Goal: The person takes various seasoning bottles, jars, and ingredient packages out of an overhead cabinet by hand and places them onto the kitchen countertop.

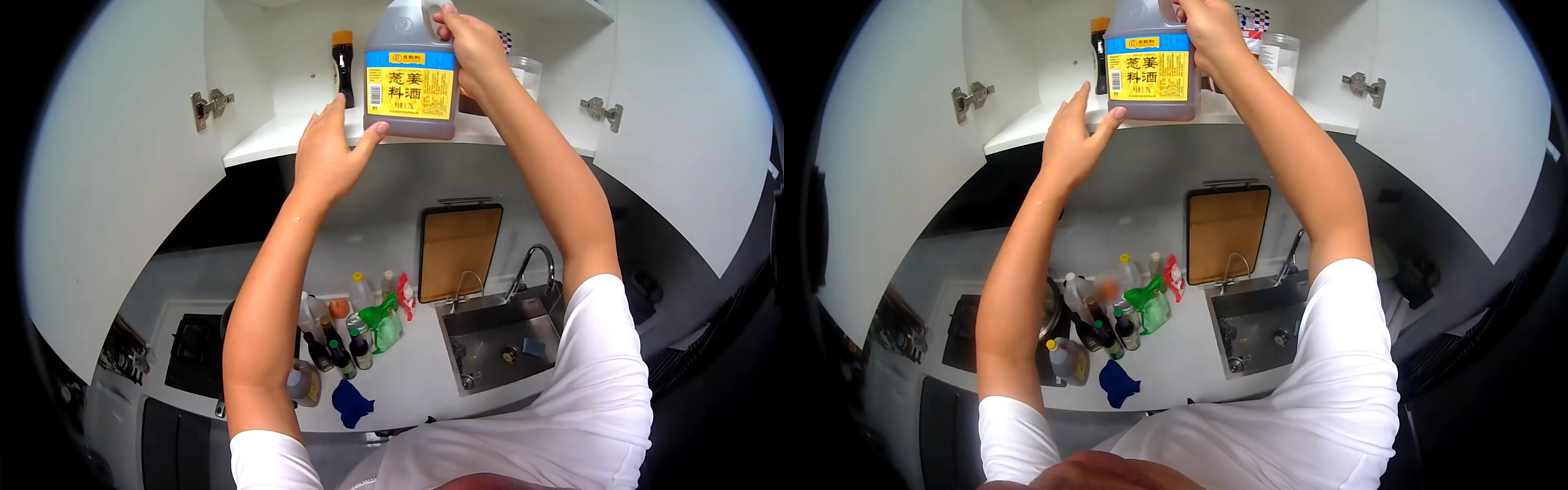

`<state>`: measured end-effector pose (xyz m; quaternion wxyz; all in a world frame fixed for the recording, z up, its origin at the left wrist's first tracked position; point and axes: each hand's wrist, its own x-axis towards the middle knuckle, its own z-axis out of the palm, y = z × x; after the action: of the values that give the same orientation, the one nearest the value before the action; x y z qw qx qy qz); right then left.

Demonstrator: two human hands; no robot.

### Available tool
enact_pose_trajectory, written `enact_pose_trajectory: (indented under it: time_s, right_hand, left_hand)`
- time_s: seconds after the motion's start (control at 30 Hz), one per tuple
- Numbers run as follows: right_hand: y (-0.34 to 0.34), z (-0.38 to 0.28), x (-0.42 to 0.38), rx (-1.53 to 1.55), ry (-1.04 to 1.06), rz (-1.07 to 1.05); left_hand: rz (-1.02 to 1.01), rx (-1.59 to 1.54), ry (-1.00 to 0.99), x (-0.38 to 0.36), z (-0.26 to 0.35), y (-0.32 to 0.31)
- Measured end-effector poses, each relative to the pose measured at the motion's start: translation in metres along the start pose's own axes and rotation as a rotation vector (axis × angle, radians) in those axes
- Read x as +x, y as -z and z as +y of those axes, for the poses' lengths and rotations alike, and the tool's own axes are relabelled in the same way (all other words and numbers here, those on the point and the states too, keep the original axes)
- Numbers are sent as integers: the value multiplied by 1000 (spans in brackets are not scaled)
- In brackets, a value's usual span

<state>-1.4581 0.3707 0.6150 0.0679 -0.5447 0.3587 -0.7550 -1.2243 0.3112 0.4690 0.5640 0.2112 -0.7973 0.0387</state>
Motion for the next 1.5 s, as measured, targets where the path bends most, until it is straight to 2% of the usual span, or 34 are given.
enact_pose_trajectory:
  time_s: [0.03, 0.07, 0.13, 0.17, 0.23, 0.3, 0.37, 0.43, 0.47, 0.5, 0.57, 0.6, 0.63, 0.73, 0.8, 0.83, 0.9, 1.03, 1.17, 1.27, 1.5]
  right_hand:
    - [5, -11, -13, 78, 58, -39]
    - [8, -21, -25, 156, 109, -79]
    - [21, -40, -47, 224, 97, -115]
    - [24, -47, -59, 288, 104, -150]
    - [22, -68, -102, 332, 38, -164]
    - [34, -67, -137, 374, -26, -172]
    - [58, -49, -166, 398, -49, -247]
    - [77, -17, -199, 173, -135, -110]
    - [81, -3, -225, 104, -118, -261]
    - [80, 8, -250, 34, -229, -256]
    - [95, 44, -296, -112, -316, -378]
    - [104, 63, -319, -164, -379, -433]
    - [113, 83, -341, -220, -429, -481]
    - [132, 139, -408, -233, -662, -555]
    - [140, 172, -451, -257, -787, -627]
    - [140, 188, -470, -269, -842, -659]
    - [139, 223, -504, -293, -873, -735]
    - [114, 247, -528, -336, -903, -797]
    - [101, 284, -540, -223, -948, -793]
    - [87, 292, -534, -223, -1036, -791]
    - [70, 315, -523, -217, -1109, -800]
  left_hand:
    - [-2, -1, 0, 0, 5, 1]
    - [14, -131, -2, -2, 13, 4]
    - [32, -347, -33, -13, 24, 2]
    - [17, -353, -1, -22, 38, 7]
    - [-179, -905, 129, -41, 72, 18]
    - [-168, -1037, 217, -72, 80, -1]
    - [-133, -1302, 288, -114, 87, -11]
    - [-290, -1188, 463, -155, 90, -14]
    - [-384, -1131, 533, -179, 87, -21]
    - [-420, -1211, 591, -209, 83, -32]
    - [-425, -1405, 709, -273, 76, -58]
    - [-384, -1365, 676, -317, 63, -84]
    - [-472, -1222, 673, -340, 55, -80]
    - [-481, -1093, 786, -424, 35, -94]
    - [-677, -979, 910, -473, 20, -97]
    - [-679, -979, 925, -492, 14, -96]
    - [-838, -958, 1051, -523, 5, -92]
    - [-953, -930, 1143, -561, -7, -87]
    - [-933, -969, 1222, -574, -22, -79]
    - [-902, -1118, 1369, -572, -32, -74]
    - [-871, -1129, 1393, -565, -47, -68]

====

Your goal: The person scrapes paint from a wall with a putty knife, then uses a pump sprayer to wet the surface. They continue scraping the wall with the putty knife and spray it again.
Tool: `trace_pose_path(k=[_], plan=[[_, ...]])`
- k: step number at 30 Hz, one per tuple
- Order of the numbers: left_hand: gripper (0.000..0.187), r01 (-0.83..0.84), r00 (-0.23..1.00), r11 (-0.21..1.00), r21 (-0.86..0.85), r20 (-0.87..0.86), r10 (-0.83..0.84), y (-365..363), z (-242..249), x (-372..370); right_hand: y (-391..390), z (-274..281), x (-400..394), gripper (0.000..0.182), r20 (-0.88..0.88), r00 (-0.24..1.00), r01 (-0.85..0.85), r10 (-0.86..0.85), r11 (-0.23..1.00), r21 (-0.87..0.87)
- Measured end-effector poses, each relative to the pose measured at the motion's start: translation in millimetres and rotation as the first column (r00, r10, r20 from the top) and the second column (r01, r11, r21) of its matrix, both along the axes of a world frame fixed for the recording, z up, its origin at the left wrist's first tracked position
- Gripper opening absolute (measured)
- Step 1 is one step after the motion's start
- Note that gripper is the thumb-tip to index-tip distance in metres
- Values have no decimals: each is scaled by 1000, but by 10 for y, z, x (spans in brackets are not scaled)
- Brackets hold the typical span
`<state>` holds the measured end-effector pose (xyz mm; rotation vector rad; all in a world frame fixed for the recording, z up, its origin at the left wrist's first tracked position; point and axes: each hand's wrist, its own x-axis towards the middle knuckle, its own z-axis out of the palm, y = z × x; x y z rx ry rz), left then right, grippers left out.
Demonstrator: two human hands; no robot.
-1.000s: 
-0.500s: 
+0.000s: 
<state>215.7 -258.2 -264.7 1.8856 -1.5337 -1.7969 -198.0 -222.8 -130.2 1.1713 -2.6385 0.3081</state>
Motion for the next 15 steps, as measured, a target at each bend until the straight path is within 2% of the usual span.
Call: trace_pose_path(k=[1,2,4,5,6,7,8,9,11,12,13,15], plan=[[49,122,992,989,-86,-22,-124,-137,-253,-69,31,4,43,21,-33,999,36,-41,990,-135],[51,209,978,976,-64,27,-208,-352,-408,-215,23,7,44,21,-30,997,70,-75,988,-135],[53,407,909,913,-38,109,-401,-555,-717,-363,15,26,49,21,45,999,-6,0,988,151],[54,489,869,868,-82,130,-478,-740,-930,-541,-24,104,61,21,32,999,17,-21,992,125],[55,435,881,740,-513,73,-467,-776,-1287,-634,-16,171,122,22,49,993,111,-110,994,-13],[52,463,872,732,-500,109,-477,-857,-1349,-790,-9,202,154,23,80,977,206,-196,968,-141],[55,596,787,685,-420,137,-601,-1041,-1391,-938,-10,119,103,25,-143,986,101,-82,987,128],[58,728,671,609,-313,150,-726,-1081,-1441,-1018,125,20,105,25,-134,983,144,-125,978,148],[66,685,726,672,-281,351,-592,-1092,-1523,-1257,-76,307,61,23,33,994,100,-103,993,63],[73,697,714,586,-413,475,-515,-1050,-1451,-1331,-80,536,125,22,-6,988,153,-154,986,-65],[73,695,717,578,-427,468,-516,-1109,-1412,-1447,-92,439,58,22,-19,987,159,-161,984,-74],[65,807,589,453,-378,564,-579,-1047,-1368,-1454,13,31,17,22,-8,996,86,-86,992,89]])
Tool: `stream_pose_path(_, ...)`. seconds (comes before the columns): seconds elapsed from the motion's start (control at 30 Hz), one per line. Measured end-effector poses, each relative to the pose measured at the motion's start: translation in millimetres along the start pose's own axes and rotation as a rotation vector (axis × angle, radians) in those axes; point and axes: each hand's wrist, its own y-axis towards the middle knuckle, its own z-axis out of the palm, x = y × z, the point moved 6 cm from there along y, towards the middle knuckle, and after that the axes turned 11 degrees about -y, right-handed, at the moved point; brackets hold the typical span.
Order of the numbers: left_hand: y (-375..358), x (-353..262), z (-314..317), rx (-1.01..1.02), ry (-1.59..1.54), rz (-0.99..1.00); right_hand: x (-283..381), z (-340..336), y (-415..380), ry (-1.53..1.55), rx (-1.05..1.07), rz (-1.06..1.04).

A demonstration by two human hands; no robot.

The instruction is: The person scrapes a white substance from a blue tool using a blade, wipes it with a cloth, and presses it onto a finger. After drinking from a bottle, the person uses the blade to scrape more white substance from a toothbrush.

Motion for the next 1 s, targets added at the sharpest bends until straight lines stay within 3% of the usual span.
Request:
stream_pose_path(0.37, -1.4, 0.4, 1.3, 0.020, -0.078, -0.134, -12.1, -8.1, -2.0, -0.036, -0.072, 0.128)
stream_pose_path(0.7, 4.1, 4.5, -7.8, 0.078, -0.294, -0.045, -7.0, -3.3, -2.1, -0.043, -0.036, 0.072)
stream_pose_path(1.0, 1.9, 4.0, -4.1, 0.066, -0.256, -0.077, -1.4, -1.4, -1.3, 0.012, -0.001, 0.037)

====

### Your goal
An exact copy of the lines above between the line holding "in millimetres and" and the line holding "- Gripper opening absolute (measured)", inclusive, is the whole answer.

### Answer to this problem
- Measured end-effector poses, each relative to the pose measured at the motion's start: translation in millimetres and rotation as the first column (r00, r10, r20 from the top) and the second column (r01, r11, r21) of its matrix, both along the axes of a world frame fixed for the recording, z up, its origin at the left wrist's first tracked position
- Gripper opening absolute (measured)

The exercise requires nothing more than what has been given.